**Work to be completed**
Only the lines below between the one holding "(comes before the" and the one holding "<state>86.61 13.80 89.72", inclusive, are to be reproduced word for word; the pictures are to be left out.

(Records for the task Opens)

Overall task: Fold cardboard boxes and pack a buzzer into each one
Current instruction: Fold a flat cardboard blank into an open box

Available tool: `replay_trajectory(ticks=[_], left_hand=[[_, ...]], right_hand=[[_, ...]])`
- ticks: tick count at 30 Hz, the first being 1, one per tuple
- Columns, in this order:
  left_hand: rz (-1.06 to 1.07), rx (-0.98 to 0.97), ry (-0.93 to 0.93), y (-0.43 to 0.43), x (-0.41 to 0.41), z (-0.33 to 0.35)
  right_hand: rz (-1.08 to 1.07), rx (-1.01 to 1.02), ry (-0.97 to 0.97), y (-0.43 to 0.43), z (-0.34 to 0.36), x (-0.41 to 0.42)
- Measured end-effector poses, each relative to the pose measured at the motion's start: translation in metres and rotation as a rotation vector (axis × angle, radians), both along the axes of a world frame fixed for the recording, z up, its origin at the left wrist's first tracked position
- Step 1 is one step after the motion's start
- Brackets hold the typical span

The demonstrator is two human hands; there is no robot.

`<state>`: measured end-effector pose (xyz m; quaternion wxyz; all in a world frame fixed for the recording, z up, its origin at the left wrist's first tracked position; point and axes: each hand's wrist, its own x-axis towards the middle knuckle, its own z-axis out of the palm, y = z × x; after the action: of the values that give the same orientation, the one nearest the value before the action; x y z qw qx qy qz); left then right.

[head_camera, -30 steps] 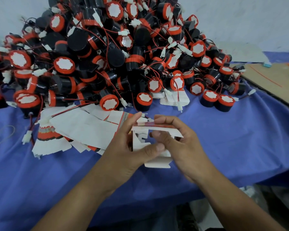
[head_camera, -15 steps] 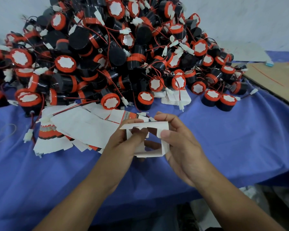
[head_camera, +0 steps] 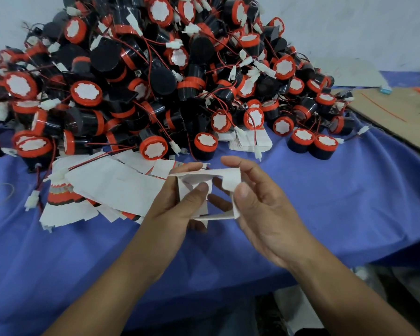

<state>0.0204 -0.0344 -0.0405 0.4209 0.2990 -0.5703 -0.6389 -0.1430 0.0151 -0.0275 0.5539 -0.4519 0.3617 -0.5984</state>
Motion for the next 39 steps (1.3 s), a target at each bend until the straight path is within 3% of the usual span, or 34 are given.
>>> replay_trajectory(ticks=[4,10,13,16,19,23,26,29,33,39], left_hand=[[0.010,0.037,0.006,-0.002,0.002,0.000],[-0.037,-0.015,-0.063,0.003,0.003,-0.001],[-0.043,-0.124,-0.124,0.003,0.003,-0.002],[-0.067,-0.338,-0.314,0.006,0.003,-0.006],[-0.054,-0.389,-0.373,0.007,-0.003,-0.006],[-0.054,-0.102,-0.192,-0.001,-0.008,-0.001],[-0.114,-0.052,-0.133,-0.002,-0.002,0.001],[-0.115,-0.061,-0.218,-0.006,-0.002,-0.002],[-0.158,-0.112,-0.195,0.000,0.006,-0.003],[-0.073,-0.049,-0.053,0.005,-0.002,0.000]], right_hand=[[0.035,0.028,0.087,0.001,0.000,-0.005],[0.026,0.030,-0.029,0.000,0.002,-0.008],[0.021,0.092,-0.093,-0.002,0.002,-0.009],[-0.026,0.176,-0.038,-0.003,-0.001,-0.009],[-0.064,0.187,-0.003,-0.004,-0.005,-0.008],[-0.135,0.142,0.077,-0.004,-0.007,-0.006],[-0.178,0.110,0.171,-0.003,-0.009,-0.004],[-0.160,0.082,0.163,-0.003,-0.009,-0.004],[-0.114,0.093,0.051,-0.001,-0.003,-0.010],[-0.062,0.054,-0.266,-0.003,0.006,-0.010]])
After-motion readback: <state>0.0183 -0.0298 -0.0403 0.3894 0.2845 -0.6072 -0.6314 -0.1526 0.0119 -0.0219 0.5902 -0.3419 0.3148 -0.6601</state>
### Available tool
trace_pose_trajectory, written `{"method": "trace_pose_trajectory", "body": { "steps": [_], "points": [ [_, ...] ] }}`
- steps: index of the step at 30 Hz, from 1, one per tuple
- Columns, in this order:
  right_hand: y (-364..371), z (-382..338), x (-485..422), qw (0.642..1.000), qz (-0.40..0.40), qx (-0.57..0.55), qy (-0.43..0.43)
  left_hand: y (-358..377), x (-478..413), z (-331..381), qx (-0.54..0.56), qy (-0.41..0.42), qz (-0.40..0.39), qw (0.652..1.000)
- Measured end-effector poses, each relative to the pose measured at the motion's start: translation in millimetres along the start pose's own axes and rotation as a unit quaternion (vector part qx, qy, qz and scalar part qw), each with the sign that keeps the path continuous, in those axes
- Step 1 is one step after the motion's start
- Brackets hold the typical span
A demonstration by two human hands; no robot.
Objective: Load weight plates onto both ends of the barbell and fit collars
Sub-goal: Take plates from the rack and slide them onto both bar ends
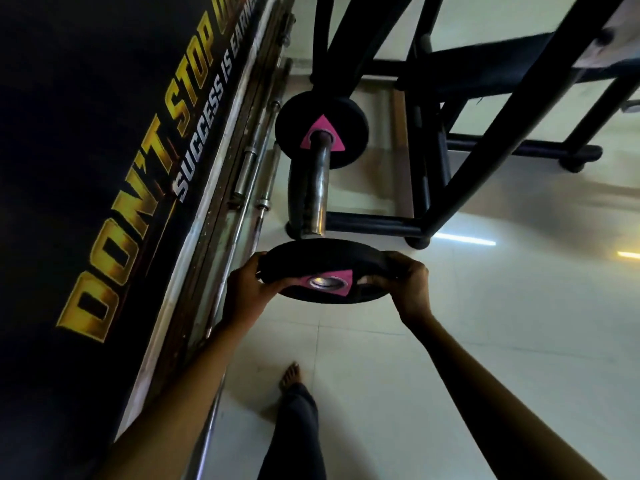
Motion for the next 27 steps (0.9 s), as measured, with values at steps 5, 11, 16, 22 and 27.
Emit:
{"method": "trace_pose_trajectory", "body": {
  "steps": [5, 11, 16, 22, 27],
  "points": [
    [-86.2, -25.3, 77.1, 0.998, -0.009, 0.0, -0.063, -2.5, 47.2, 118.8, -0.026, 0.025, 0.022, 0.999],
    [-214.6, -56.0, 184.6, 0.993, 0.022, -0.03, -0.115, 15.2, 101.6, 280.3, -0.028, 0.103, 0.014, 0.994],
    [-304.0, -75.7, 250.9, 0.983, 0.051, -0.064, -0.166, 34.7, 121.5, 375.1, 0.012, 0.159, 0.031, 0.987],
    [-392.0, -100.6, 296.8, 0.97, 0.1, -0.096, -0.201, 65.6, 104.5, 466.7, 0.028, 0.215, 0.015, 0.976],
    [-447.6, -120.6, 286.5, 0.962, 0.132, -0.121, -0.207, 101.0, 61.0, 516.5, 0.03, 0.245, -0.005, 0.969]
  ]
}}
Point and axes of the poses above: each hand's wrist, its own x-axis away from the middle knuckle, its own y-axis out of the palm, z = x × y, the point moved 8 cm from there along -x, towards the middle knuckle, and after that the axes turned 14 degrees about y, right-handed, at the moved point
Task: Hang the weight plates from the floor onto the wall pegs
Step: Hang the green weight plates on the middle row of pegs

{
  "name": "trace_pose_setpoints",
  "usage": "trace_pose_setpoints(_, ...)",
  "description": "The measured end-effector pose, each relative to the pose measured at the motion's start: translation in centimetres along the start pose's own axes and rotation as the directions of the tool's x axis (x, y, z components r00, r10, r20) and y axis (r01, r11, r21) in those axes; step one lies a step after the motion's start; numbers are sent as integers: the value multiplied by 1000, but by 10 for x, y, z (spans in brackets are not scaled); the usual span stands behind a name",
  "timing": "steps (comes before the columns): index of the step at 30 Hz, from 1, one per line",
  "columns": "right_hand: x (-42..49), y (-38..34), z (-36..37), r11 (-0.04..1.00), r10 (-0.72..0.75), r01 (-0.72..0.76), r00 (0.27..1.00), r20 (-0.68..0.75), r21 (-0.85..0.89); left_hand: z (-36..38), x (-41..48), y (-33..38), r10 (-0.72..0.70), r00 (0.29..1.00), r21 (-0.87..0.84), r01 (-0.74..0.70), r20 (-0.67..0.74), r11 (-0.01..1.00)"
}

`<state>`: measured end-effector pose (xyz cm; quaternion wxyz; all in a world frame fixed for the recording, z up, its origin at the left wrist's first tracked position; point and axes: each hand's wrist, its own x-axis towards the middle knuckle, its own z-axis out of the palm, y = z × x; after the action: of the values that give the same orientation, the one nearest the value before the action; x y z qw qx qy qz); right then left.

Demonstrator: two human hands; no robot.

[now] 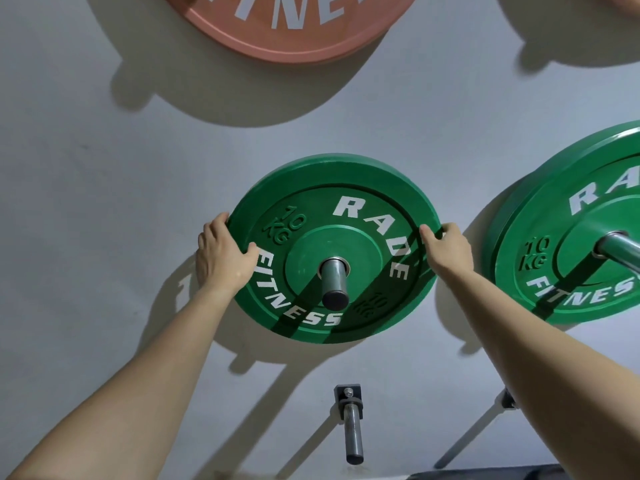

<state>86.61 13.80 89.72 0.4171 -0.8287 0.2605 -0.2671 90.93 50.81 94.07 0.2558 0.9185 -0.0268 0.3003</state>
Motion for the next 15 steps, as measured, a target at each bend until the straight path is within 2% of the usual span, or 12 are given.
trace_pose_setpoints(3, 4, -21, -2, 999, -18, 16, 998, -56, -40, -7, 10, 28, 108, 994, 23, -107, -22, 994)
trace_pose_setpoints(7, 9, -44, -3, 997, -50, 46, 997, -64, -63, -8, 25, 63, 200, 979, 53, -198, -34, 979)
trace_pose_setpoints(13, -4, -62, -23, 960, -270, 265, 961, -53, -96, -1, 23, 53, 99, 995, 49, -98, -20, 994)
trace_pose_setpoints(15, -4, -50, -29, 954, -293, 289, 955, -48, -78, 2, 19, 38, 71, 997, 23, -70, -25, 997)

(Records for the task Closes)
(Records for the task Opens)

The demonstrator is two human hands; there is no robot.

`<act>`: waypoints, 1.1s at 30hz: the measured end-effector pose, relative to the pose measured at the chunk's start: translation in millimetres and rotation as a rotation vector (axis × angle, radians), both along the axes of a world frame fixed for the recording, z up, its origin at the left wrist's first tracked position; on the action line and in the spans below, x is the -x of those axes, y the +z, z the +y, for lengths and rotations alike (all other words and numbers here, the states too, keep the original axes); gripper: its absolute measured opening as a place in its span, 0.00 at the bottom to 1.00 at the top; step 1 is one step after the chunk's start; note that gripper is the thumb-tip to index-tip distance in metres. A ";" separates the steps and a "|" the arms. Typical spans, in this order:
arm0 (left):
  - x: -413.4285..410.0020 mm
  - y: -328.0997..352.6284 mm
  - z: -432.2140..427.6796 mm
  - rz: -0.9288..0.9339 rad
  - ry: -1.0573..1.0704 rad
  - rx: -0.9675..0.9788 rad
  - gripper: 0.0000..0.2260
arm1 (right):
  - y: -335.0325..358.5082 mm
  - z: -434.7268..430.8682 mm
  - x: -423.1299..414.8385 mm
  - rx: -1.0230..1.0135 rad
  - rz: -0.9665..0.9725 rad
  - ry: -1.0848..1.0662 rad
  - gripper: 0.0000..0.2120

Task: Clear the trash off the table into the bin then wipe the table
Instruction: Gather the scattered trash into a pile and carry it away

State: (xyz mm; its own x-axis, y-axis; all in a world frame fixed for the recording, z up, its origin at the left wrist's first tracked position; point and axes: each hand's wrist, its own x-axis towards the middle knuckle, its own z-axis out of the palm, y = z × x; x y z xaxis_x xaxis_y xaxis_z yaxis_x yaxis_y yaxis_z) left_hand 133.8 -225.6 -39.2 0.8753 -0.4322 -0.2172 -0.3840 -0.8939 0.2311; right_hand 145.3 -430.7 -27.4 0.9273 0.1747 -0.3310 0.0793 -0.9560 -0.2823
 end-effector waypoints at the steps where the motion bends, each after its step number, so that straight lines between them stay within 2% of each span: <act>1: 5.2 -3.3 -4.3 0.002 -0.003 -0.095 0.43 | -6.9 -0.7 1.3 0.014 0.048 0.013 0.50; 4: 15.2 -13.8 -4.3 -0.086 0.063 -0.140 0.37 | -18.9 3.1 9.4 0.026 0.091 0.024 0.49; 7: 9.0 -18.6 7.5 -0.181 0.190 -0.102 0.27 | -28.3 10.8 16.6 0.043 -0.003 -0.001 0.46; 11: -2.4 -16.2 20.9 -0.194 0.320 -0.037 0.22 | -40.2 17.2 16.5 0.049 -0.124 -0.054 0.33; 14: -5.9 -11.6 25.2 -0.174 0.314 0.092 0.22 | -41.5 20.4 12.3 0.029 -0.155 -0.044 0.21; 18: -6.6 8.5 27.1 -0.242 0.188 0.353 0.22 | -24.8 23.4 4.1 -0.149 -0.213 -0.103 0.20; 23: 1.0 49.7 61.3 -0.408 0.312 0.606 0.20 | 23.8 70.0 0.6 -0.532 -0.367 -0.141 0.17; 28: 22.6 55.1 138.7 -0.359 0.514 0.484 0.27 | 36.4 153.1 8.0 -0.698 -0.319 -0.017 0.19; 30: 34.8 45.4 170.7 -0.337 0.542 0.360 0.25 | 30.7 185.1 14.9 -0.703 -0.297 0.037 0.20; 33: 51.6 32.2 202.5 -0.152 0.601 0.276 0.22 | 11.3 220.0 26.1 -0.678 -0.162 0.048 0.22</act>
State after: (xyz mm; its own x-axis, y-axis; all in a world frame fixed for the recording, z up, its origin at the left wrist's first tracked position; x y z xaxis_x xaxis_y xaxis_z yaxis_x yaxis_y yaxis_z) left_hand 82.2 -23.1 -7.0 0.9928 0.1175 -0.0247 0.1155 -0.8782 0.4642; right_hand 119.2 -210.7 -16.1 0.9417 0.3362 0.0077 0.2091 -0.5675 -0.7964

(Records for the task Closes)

**Reply to the task**
  "timing": "steps (comes before the columns): index of the step at 30 Hz, from 1, one per line",
  "columns": "right_hand: x (-42..49), y (-38..34), z (-36..37), r11 (-0.04..1.00), r10 (-0.72..0.75), r01 (-0.72..0.76), r00 (0.27..1.00), r20 (-0.68..0.75), r21 (-0.85..0.89); left_hand: z (-36..38), x (-41..48), y (-33..38), r10 (-0.72..0.70), r00 (0.29..1.00), r21 (-0.87..0.84), r01 (-0.74..0.70), r20 (-0.67..0.74), r11 (-0.01..1.00)"
}

`<state>`: measured end-effector pose (xyz cm; quaternion wxyz; all in a world frame fixed for the recording, z up, its origin at the left wrist's first tracked position; point and axes: each hand's wrist, its own x-axis towards the middle knuckle, its own z-axis out of the palm, y = z × x; after the action: of the values that give the same orientation, the one nearest the value before the action; x y z qw qx qy qz); right then left.

Demonstrator: two human hands; no robot.

[now] 

<state>86.61 13.80 89.72 0.4171 -0.8287 0.2605 -0.2671 90.93 50.81 94.07 0.2558 0.9185 -0.0268 0.3003</state>

The response has been given in full.